[WHAT IS NEEDED] Nothing outside the lines below from the one containing "(111, 102): 90" through the one containing "thing at (138, 104), step" is to be printed; print those exactly, ends included, and drop the pictures.

[DATA FOR PROCESSING]
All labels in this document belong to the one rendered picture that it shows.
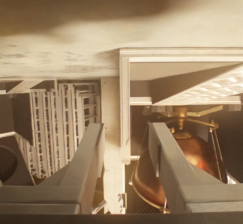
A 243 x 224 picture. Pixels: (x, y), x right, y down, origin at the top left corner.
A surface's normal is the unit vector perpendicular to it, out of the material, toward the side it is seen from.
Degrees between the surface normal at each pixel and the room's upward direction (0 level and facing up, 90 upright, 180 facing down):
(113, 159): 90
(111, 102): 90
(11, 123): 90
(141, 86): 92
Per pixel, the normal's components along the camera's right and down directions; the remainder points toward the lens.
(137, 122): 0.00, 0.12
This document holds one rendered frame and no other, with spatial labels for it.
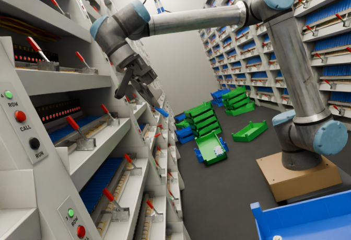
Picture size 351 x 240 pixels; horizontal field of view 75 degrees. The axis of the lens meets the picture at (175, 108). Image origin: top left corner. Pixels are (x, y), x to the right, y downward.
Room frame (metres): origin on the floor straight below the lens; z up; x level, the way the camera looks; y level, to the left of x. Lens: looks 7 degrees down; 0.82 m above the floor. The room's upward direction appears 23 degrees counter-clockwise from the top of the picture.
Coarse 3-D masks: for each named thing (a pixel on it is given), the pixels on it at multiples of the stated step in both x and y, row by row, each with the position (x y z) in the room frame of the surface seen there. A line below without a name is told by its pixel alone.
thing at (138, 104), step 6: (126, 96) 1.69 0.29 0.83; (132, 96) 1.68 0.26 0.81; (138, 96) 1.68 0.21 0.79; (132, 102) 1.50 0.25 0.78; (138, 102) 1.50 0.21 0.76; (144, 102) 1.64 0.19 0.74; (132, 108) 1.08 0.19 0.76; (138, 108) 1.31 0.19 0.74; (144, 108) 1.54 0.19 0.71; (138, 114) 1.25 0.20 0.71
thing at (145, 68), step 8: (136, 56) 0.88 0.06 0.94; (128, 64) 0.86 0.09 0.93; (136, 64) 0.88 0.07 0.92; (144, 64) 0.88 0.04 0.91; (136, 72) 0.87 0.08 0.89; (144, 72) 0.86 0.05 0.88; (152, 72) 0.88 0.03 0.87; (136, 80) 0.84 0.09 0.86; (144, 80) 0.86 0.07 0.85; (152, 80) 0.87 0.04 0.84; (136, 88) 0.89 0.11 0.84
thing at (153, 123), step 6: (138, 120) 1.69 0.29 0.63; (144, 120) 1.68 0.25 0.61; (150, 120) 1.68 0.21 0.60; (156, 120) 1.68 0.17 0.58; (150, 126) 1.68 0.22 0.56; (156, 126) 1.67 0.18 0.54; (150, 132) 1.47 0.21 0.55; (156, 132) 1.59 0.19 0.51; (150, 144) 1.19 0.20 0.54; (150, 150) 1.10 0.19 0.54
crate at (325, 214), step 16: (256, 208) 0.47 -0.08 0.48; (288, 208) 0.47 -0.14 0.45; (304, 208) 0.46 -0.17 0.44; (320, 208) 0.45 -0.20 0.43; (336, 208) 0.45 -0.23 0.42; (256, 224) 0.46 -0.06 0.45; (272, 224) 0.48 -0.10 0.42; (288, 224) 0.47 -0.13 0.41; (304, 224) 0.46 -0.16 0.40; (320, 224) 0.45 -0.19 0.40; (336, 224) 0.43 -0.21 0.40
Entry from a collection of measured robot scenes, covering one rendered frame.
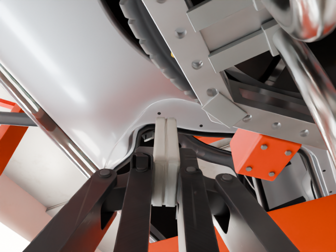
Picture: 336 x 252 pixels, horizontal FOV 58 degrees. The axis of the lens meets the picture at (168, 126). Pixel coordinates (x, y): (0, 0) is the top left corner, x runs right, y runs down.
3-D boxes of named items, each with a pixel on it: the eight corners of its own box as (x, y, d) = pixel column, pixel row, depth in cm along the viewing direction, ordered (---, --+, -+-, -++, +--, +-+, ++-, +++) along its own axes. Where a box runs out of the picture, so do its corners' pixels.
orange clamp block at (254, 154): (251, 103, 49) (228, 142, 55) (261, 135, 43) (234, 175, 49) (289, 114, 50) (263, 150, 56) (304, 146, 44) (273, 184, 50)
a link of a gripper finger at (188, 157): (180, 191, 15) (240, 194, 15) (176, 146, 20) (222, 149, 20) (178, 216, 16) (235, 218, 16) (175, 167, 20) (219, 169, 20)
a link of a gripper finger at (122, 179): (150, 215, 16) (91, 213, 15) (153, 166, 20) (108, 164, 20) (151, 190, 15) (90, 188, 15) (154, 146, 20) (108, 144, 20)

[ANSWER FOR THE TASK]
(111, 102): 90
(11, 123): 90
(141, 86): 92
Per pixel, the normal's components along the camera's right and down directions; the remainder points toward the lens.
(137, 122): 0.00, 0.12
This document holds one rendered frame and no other, with spatial labels for it.
Picture size 351 x 240 pixels; horizontal field of view 75 degrees. The axis of the lens meets the picture at (175, 108). Image origin: top left corner. Pixels are (x, y), x to the right, y downward.
Room frame (metres): origin on the floor straight below the lens; z up; x level, the way the camera looks; y level, to the left of x. Lens: looks 7 degrees down; 0.82 m above the floor. The room's upward direction appears 23 degrees counter-clockwise from the top of the picture.
Coarse 3-D masks: for each named thing (a pixel on it is given), the pixels on it at multiples of the stated step in both x and y, row by row, each with the position (x y z) in the room frame of the surface seen there. A line below without a name is told by its pixel alone.
thing at (138, 104), step 6: (126, 96) 1.69 0.29 0.83; (132, 96) 1.68 0.26 0.81; (138, 96) 1.68 0.21 0.79; (132, 102) 1.50 0.25 0.78; (138, 102) 1.50 0.21 0.76; (144, 102) 1.64 0.19 0.74; (132, 108) 1.08 0.19 0.76; (138, 108) 1.31 0.19 0.74; (144, 108) 1.54 0.19 0.71; (138, 114) 1.25 0.20 0.71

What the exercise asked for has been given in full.